この3年間、ナイジェリアのフィンテック分野にはRobinhood風の証券取引プラットフォームであるBamboo、Trove、Chaka、Riseなどが次々と登場してきた。これらの会社はナイジェリア国民向けに、現地および外国市場の株式、債権その他の証券取引サービスを提供している。こうしたプラットフォームは中流階級の間で人気があり、国の通貨であるナイラの切り下げから資産を守る避難場所として利用されている。
とはいえ、その運営方法はRobinhoodとは大きく異る。Robinhoodは取引アプリであると同時にオンライン仲介(紹介・清算)を行い、ゼロ・コミッション(手数料なし)取引業者でもある。ナイジェリアの投資プラットフォームはそれとは異なる。米国ではどの取引プラットフォームでも仲介ライセンスを取得できるのに対して、ナイジェリアでライセンスを得るのは非常に困難だからだ。そこで資産市場運用者(この場合は国内および外国の仲介企業)がプラットフォームと提携を結び、その結果ナイジェリアの人々は国内および一部の外国証券を売買することができる。
さまざまな政府機関がテックスタートアップに対して一連の規制攻撃をかけた後、2020年12月にSECが続いた。

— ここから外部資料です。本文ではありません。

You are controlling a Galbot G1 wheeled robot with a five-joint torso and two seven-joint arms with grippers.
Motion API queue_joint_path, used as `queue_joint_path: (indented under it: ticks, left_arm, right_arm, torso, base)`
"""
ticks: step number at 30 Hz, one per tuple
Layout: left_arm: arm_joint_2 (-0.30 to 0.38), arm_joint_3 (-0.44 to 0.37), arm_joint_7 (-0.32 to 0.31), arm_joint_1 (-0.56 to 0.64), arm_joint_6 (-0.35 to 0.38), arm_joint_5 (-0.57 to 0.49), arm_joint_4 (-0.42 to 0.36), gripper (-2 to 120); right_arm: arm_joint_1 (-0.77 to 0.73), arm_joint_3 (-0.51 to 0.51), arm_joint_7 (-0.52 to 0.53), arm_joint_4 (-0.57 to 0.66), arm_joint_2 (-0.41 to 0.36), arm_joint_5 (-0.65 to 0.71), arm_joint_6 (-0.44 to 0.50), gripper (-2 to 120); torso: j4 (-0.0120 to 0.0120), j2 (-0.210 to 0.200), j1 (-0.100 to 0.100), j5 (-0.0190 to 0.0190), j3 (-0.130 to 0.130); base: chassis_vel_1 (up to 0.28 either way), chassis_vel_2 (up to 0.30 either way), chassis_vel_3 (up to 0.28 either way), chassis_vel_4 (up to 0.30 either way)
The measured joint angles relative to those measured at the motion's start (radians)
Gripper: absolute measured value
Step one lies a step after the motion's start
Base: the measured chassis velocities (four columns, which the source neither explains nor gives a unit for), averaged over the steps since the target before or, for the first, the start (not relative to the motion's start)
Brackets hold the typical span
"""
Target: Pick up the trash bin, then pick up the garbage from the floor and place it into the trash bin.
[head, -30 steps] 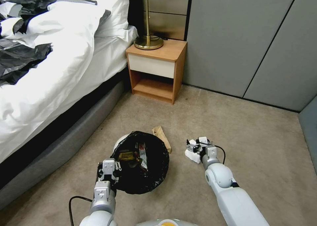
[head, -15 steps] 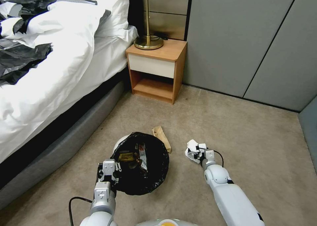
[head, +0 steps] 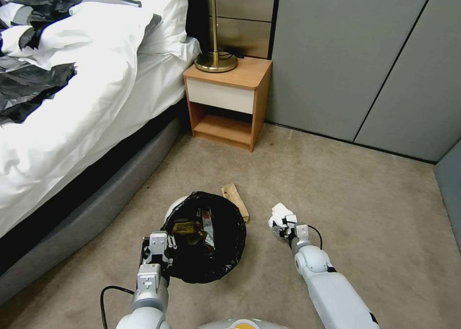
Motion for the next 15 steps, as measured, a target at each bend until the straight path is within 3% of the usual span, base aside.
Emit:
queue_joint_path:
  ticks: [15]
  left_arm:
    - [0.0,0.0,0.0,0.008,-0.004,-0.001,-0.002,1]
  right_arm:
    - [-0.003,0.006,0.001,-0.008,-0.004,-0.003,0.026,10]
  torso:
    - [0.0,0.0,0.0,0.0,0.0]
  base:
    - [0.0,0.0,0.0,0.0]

SECはプラットフォームの1つであるChakaを選び出し、株式の販売と広告を行ったとして告発した。SECの定義した容疑は、Chakaが「外国企業、たとえばGoogle、Amazon、Alibabaなどの株式を購入するプラットフォームを提供し、必要な登録を行うことなく委員会の規制範囲を超えた投資活動に関与した」こととしている。
ChakaのCEOであるTosin Osibodu(トーシン・オシボドゥ)氏は一切の不正行為を否定し、2021年に入ってからこの日の発表まで、この件についてSECから何も聞いていなかったと語った。当然規制当局は途切れていた捜査を継続し、今回初めて、Chakaだけでなく、仲介企業を含むすべての投資プラットフォームを標的にした。SECの厳格な指示は、ナイジェリアに登録済みの取引所に上場していない外国証券の販売、発行あるいは販売斡旋を中止せよというものだ。
これが示唆しているのは、今後投資プラットフォームは業務を縮小し、現地の株式と証券取引だけしか個人に提供できなくなるということだ。これは、こうしたスタートアップのビジネスモデルに影響を与える。そして彼らが提供する中心的価値である、ナイジェリア人がナイラ切り下げ対策として資産を預ける行為が打ち消される危機に瀕している。
しかし、SECとの小競り合いの末、先月Chakaは当局と交渉した結果、新たに制定されたライセンスを取得すれば、規制による危機から逃れられる可能性があることを発表した。これは他の投資プラットフォームがSEC規制下で運用するためにも必要となる手続きだ。
規制当局がウェブサイトで以下の情報を公開している。
証券取引委員会(以下「委員会」)は、いくつかのオンライン投資・取引プラットフォームが、異なる法域に登録された証券取引所に上場している外国企業の証券をナイジェリア連邦共和国の投資家が直接取引する手段を提供していることを察知した。当該プラットフォームは委員会に登録されている資産市場運用者(CMO)と提携して運営しているとも主張している。
委員会は、2007年投資証券法(ISA)第67~70条、およびSEC規約第414、415項の規定により、ナイジェリアに登録された取引所に上場されている外国証券のみがナイジェリア国民に対して発行、販売、あるいは販売または斡旋可能であることを断じて宣言する。このため、当該オンラインプラットフォームと連携して働いているCMOには、委員会の立場を通知するとともに、今後行為を中止するよう勧告する。
委員会は一般投資家に対し、通常およびオンライン媒体を通じて宣伝された投資商品に関して、確立された伝達経路を通じて要求された明確な情報を取得することを強く要求する。